Without Bolden, Mountaineers unravel in overtime loss to Buffalo

MORGANTOWN, W.Va. — No. 13 West Virginia made the wrong kind of history at the worst possible time Friday night.

In front of a season-opening crowd of 12,657 at the WVU Coliseum, the Mountaineers lost a 13-point lead in regulation and looked helpless in defending Buffalo guard CJ Massinburg in a 99-94 overtime loss.

Massinburg, a senior from Dallas, drilled a game-tying 33-footer with 16 seconds remaining in regulation. He was big in overtime, too, and finished with 43 points on nine 3-pointers, while adding 14 rebounds.

“Our whole deal for four days was don’t let him get started,” West Virginia coach Bob Huggins said of Massinburg. “Don’t leave him wide open and let him get open, because he’s going to make shots. We let him get started.”

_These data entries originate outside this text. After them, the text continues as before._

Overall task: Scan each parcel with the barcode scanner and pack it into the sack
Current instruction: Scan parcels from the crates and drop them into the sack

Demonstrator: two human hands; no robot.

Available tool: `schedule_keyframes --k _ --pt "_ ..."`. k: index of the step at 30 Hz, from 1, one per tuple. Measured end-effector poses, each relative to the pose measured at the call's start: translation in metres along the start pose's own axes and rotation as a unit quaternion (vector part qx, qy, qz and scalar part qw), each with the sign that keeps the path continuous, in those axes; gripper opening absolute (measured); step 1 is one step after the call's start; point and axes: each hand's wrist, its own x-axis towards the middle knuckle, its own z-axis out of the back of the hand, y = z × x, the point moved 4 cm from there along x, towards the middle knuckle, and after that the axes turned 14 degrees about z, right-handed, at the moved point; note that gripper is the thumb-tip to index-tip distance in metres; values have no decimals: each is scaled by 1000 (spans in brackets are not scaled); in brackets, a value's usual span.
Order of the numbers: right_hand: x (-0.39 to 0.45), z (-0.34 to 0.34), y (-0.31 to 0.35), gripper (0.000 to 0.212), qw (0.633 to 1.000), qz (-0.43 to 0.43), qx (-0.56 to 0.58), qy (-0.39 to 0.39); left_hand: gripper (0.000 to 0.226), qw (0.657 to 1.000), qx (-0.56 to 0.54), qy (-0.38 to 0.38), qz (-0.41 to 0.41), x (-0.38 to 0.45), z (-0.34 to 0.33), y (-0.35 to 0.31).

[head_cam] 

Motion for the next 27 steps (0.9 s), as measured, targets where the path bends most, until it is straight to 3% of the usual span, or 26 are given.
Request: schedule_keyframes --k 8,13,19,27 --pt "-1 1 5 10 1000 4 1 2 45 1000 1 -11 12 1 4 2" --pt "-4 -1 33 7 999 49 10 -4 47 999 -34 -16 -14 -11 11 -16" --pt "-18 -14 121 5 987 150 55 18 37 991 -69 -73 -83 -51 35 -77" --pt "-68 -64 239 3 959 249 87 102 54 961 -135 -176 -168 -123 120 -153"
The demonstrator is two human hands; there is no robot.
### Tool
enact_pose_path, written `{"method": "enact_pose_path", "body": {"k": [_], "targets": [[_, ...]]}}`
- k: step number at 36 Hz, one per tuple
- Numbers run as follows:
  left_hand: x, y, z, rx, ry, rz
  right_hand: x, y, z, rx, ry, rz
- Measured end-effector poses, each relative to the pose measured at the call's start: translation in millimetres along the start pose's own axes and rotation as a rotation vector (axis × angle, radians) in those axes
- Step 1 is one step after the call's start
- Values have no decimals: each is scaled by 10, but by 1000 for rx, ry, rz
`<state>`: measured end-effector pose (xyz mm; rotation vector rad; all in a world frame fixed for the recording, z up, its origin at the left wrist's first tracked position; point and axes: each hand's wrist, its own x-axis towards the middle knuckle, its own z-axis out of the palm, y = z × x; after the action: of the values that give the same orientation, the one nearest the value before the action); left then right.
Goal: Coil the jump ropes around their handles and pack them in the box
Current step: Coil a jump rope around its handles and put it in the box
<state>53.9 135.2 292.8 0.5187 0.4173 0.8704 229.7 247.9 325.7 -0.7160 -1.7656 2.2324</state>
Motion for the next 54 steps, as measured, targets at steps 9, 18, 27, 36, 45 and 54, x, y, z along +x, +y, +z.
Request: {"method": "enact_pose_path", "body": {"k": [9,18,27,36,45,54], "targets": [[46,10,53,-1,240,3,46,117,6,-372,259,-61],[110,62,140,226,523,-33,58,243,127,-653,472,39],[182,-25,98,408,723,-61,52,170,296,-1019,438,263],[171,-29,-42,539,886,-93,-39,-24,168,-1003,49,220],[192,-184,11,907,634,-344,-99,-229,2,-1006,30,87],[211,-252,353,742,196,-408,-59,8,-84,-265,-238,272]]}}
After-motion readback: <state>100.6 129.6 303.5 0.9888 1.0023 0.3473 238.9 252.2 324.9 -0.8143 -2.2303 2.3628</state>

It was the first time WVU allowed an opposing player to score 40 or more since Kansas standout Andrew Wiggins went for 41 on March 8, 2014.

The Mountaineers (0-1) lost a season opener at home for the first time since November 1988, when Gale Catlett’s group fell to Robert Morris.

The Bulls (2-0) erased a 71-58 deficit over the final 7-plus minutes of regulation.

Buffalo started 3-of-21 from 3-point range, but with Massinburg heating up,  they went 8-of-16 the rest of the way.

“He was having one of those nights. Everything he was throwing up was going in,” West Virginia forward Esa Ahmad said. “Hats off to him. He played well, but we have to play better.”

Until Massinburg’s hot shooting, it looked like the spotlight would belong to West Virginia point guard Beetle Bolden, who was thought to have a 50-50 chance of even playing in the game, because of stretched ligaments in his left shooting hand.

Playing with the hand heavily taped up, Bolden finished with 21 points, four rebounds and four assists. But the junior fell to the floor after challenging a Massinburg 3 with 2:55 remaining in regulation. He laid near the scorer’s table for several seconds with an apparent leg injury  and the Mountaineers holding on to a slim 81-79 lead. Teammates Jordan McCabe and Trey Doomes helped him to the locker room.

“I thought [the trainers] said he cramped,” Huggins said. “That’s highly possible. He tried [to come back.] He was running over on the treadmill while he was out. He cramped up. He got four or five stitches in his eye, too, but it wasn’t a foul.”

Bolden did not return to action, and West Virginia fell apart without him.

“It would have made a huge difference,” to have Bolden in the game, Huggins said. “He wouldn’t have thrown it in the stands.”

The Mountaineers fell to 9-3 in openers under Huggins and have lost the last two, including last season’s setback against Texas A&M in Germany.

It was the first meeting between the WVU and Buffalo since the 2015 NCAA tournament, when the Mountaineers held on for a 68-62 first-round win.

The Bulls dominated Arizona last March in the NCAAs, but coach Nate Oats thought this one was tougher.

“We’ve never beat a team on the road that is a top-25 team,” he said. “Even though it is not the NCAA tournament, it’s probably a bigger win.”

When Buffalo held a first-half lead, Bolden brought a sense of calm to the Mountaineers. It wasn’t always his scoring, although he hit two 3-pointers in the final 5:25 that helped WVU grab a 38-30 halftime lead.

It was Bolden’s overall play that meant the most — a key assist, drawing an offensive foul, a steal, getting guys in the right place at the right time.

The day before the game Huggins called the point guard “courageous” for practicing through the pain of the thumb injury.

Pretty tough, too. Bolden dove on the floor for a steal and a lay-up that gave the Mountaineers a 56-48 lead with 12:05 remaining. Then he leaped over Buffalo’s Dontay Caruthers to snare an offensive rebound that led to two free throws.

“He’s only practiced a week,” Huggins said. “He hurt that thing the first day. He’s out there diving on the floor and taking charges and doing all of that stuff, while our other guys are standing there watching him.”

Without Bolden, WVU lost its offensive flow just when Massinburg was finding his.

In the overtime, Massinburg’s drive to the basket gave the Bulls a 93-86 lead with 2:07 left, and WVU’s offense could only muster some meaningless baskets at the end to cut into Buffalo’s advantage.

Lamont West scored 22 points with nine rebounds for the Mountaineers, who will travel to next week’s Myrtle Beach Invitational to face Monmouth in the opener of a three-game tournament.

Ahmad and Sagaba Konate each added 15 points.

“We didn’t have all five guys playing as hard as they could the whole time they were on the floor,” West said. “That’s why we’re in the predicament we’re in. We knew before the game who their best shooter was, which was [Massinburg]. We didn’t guard him well. He just got hot and got that confidence. Once he got hot, there was nothing we could do. Well, there was something we could do, but we didn’t do it.”